Omelia (18-08-2011)
Movimento Apostolico - rito romano
Amico, come mai sei entrato qui senza l'abito nuziale?

La parabola di questo giorno ci insegna una verità che spesso è da noi dimenticata: le regole del regno le stabilisce Dio, non l'uomo. È Dio che decide chi chiamare e quando chiamare. All'uomo la responsabilità di accogliere l'invito o di rifiutarsi. Data, ora, tempi non sono di sua libera scelta. All'uomo è chiesto di rendersi sempre libero, disponibile, in modo da accogliere l'invito e presentarsi nella sala del convito.
Anche le leggi da osservare nella sala del banchetto sono stabilite da Dio e mai dall'uomo. In questa sala si deve entrare con l'abito nuziale. Non si può partecipare a queste nozze vestiti con l'abito da lavoro. La festa deve essere di tutto l'uomo, anche del suo corpo e del suo vestito. Altra verità è questa: Dio non si lascia vincere dal rifiuto, né si arrende perché la sala è vuota a causa dei molti che non hanno voluto accogliere il suo invito d'amore. Poiché è desiderio che la sala si riempia e non rimanga vuota, ogni altro uomo viene invitato perché si rechi a questo pranzo di nozze.
Gesù riprese a parlare loro con parabole e disse: «Il regno dei cieli è simile a un re, che fece una festa di nozze per suo figlio. Egli mandò i suoi servi a chiamare gli invitati alle nozze, ma questi non volevano venire. Mandò di nuovo altri servi con quest'ordine: "Dite agli invitati: Ecco, ho preparato il mio pranzo; i miei buoi e gli animali ingrassati sono già uccisi e tutto è pronto; venite alle nozze!". Ma quelli non se ne curarono e andarono chi al proprio campo, chi ai propri affari; altri poi presero i suoi servi, li insultarono e li uccisero. Allora il re si indignò: mandò le sue truppe, fece uccidere quegli assassini e diede alle fiamme la loro città. Poi disse ai suoi servi: "La festa di nozze è pronta, ma gli invitati non erano degni; andate ora ai crocicchi delle strade e tutti quelli che troverete, chiamateli alle nozze". Usciti per le strade, quei servi radunarono tutti quelli che trovarono, cattivi e buoni, e la sala delle nozze si riempì di commensali. Il re entrò per vedere i commensali e lì scorse un uomo che non indossava l'abito nuziale. Gli disse: "Amico, come mai sei entrato qui senza l'abito nuziale?". Quello ammutolì. Allora il re ordinò ai servi: "Legatelo mani e piedi e gettatelo fuori nelle tenebre; là sarà pianto e stridore di denti". Perché molti sono chiamati, ma pochi eletti».
Oggi è l'uomo che pretende stabilire ogni legge: se rispondere, non rispondere, come rispondere e quando; come entrare nella sala del banchetto e con quale abito presentarsi: se vestito, non vestito, con abito sporco e lurido, sdrucito o succinto. Addirittura si è persino giunti a stabilire che neanche è necessario entrare nella sala del convito. Ognuno può vivere come gli pare. Tutti possono fare quello che vogliono, tanto alla fine il Signore avvolge tutti con la sua misericordia e tutti salva, tutti saranno beati e felici nel suo regno eterno, indipendentemente se hanno vissuto il Vangelo o se lo hanno ignorato, rifiutato, combattuto, tradito, rinnegato.

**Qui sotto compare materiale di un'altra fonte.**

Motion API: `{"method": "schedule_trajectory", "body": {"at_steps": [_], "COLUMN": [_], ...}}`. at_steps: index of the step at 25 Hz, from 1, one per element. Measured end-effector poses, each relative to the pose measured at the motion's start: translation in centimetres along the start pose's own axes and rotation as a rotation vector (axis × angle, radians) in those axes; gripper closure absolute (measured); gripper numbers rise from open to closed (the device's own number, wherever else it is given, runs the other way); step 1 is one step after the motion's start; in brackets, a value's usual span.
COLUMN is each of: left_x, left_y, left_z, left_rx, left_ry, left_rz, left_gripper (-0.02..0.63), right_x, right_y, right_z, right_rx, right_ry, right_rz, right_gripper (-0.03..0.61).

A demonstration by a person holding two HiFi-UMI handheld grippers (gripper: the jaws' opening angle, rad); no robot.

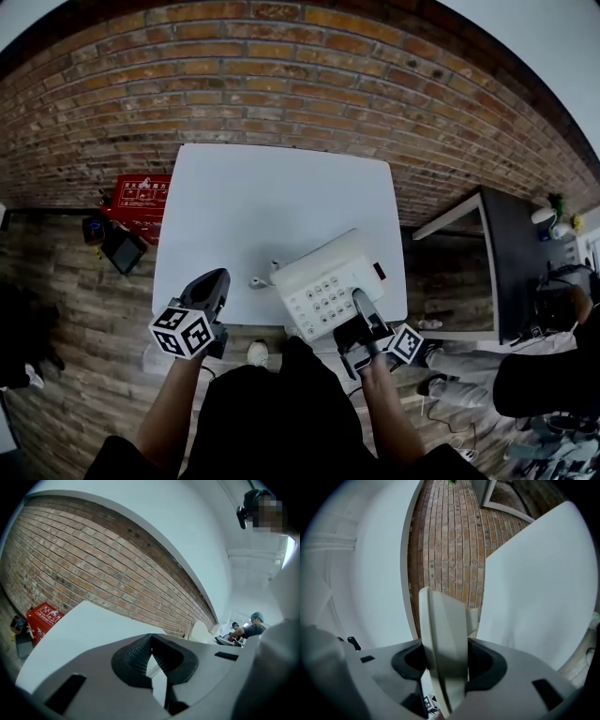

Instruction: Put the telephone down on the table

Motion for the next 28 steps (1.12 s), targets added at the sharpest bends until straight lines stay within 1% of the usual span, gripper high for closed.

Le parole di Gesù condannano questo nostro modo di pensare e soprattutto di agire. Il servo senza abito nuziale è tolto fuori e gettato nelle tenebre. Quelli che hanno rifiutato l'invito anch'essi sono stati travolti dalla morte. La vita eterna è nell'accoglienza della Parola e dove la Parola non è accolta, si chiudono le porte del regno. Non entra in Paradiso chi si è rifiutato di vivere la legge evangelica della verità. Viene escluso dal regno chi non ha vissuto secondo la carità che la nuova legge di Cristo è venuta ad annunziarci. Non ci si salva camminando secondo i nostri pensieri. La nostra eternità beata è data dalla Parola accolta, vissuta, realizzata in ogni suo precetto. L'invito va accolto. Il Vangelo va vissuto. La Parola osservata. La legge della carità incarnata nella nostra vita. Chi si fa una sua propria legge mai vedrà il regno eterno di Dio.
Vergine Maria, Madre della Redenzione, Angeli e Santi, liberateci dalla tentazione.